Preparing for an SSDI hearing
The guidance below applies to any SSDI hearing, not specifically to Judge Kleber's bench. Judge-specific preparation guidance requires a corpus of public Appeals Council decisions involving each judge, which we haven't built yet.
- Bring a clean treating-physician record. Longitudinal primary-care or specialist notes spanning the disability period, with consistent symptom documentation, are typically the strongest evidence at hearing. A single month's records usually aren't enough.
- Don't rely on consultative exams alone. If your medical evidence is built primarily around a one-time CE finding, expect detailed questioning. Supplement with treating-source statements where possible.
- Prepare for daily-activity questions. Have honest, specific answers about a typical day. Answers that conflict with the medical record (in either direction) tend to hurt credibility.
- Expect transferable-skills probing. A vocational expert will usually testify about jobs available to someone with your limitations. Your representative should be prepared to cross-examine.
Hearing with Judge Kleber? See if a free benefits review fits your case.

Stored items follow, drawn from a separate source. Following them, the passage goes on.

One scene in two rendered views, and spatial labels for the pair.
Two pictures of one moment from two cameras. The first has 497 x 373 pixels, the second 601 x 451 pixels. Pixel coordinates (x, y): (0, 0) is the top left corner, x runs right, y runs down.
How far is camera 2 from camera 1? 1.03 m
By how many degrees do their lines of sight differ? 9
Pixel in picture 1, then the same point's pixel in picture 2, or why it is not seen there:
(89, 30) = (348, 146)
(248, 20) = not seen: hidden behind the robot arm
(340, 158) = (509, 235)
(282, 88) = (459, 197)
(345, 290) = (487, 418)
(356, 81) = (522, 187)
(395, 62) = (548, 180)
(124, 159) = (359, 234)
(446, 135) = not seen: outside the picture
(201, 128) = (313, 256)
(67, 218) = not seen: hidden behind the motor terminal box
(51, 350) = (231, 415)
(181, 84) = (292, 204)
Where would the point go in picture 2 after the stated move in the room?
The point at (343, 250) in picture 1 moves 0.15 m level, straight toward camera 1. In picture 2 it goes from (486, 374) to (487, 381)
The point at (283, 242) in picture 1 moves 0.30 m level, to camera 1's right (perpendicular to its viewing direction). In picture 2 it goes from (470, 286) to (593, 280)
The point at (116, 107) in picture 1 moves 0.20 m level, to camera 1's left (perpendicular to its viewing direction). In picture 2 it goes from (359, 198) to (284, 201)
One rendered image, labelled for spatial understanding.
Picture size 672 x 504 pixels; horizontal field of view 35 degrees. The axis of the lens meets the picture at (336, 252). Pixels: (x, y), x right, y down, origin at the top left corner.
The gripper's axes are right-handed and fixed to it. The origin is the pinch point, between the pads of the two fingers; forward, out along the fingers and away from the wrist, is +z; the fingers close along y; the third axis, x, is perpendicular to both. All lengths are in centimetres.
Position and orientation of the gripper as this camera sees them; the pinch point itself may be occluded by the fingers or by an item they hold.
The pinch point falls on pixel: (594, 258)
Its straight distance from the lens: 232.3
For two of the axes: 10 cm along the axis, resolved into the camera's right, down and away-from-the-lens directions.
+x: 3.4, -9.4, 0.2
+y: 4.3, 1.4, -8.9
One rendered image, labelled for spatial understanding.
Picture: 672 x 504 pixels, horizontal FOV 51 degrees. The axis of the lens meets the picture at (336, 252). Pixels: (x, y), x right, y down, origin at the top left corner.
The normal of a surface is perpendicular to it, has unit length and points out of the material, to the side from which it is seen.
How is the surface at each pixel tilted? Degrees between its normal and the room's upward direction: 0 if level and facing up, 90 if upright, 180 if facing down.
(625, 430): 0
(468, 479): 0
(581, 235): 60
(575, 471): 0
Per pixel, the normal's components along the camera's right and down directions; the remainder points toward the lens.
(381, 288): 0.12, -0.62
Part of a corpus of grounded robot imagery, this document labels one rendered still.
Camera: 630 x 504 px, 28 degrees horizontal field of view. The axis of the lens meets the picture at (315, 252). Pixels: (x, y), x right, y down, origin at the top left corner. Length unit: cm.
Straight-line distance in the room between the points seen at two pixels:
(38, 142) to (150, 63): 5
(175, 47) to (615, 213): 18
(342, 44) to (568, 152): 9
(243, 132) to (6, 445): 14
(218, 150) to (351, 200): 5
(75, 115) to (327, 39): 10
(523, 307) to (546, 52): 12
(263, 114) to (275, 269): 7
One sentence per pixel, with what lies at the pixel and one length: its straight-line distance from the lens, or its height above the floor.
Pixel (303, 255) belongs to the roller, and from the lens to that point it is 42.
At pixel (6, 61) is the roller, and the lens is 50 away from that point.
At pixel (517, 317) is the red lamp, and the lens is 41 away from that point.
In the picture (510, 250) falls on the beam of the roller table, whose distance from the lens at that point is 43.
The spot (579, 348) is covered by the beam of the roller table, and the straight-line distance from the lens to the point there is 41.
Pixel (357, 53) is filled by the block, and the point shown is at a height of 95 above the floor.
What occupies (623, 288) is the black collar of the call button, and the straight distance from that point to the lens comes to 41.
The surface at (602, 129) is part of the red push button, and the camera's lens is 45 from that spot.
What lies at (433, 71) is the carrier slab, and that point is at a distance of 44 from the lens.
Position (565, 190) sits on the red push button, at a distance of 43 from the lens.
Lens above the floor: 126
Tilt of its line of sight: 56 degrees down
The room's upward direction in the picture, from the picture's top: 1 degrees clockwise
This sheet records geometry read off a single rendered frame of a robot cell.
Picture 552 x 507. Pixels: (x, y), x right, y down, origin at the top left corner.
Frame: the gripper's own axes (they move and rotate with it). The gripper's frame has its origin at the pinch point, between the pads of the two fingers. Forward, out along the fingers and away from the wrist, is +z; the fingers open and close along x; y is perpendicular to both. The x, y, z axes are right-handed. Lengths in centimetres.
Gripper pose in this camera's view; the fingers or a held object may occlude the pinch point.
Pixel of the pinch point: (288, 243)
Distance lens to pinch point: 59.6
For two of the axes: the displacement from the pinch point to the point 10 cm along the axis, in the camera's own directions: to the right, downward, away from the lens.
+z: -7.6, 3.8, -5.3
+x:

Check My BenefitsAbout the Lexington hearing office
The Lexington (Kentucky) Hearing Office serves a broad population across the region, managing a high volume of disability claims. With an office-wide latest approval rate of 52%, the local bench handles complex medical and vocational evidence daily. You can expect a formal hearing process focused on the specific requirements of the Social Security Administration. You can view the full ALJ roster on the Lexington (Kentucky) Hearing Office page.
Other judges at this hearing office
The Social Security Administration uses a workload-balancing algorithm to assign cases, meaning the judge you are assigned is essentially random. Within the Lexington Hearing Office, lifetime approval rates among the 6 ALJs range from 46% to 61%. Because each judge brings a unique perspective to the courtroom, understanding the office-wide environment is helpful. You can find more information on the Lexington hearing office page.